My Hundred Friends by Kara Shane Colley is a highly illustrated book where numbers are people, and multiplication, division, and factors lead to friendships. (People ask this a lot, but don’t worry, the primes aren’t lonely in the story!) Children who like pretend-play, anyone who’s into cozy comics, and those who want solid pre-algebra foundations will love this fresh take on multiplicative reasoning. The book is being crowdfunded at Natural Math until the end of June. Check it out! See sample pages, meet the author, read geeky updates about writing mathematical fiction, and join the club.

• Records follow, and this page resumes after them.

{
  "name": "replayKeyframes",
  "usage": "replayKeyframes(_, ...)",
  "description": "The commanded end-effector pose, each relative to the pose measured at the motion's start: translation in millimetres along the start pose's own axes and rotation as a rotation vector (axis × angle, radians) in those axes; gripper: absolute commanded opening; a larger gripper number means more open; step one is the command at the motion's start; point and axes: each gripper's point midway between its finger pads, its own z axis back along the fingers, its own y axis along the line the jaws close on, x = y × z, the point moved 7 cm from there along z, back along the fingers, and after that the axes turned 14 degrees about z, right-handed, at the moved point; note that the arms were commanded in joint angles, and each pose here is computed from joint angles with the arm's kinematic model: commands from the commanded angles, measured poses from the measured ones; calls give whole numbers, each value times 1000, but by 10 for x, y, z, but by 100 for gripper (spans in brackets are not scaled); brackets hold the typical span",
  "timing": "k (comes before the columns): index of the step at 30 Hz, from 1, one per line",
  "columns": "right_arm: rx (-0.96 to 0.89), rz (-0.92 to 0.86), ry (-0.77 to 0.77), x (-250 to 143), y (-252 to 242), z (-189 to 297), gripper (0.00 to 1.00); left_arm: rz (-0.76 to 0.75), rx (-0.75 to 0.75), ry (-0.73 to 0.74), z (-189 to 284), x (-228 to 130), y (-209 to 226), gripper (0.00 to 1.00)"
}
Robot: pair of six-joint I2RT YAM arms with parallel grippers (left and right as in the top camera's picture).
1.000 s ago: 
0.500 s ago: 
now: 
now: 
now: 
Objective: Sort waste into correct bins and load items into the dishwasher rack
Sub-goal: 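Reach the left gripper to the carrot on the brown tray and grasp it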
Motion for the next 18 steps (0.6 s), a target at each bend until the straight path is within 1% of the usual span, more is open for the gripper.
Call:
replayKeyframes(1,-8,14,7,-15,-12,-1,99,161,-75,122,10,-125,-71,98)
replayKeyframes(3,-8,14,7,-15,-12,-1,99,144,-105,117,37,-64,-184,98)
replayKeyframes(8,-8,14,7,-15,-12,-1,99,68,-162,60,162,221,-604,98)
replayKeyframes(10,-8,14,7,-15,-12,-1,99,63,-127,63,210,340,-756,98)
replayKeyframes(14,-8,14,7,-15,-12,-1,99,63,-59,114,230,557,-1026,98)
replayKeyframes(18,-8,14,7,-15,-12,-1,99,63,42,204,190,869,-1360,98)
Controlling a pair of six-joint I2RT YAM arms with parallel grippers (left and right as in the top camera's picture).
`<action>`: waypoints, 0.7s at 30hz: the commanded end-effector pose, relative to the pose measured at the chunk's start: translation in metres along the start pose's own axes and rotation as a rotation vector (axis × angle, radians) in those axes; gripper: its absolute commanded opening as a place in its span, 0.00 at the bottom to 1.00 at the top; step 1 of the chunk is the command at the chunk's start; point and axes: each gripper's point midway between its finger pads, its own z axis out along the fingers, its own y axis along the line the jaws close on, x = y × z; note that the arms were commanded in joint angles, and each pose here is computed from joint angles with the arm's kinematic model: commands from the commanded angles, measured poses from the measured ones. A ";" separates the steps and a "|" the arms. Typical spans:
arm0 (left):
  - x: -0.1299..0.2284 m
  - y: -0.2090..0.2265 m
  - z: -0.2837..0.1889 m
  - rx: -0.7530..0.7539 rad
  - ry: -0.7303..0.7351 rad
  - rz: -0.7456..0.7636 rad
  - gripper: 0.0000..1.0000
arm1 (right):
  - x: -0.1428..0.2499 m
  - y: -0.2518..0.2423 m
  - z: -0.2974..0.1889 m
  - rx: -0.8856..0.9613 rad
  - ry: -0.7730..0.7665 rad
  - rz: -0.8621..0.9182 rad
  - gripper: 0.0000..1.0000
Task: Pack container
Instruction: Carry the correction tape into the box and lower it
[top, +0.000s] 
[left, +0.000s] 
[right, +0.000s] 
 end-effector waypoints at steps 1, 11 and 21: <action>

Upper elementary and middle-school students who want a story that’s a step beyond multiplication will enjoy Modultown! That book about characters who live by modulo arithmetic will be going to its backers a couple of weeks from now. After that, it will be available to the general public. Check out a sample chapter and fanart from the early readers! The authors, Drs. Sasha Fradkin and Allison Bishop, and the artist, Mark Gonyea, really delivered on the bonus puzzle booklet. It came out beautiful and mathematically enticing. Here’s a little sample:
For the high school crowd, we have a young adult graphic novel coming out later this summer, AL, Logical by the son and father team of Xavi Golden and Dr. John Golden. If you like math puzzles, ghosts, and the strange, you will love this fantasy story. Xavi is wrapping up a new cover, to be revealed soon. Meanwhile, John is running the revised math notes by a few colleagues for a final round of feedback. Thank you to all who helped! Here’s a rabbit hole/bonus definitions game from the Notes. Beware, this game looks mild, but it can spark hours of math debates in your class or around the kitchen table.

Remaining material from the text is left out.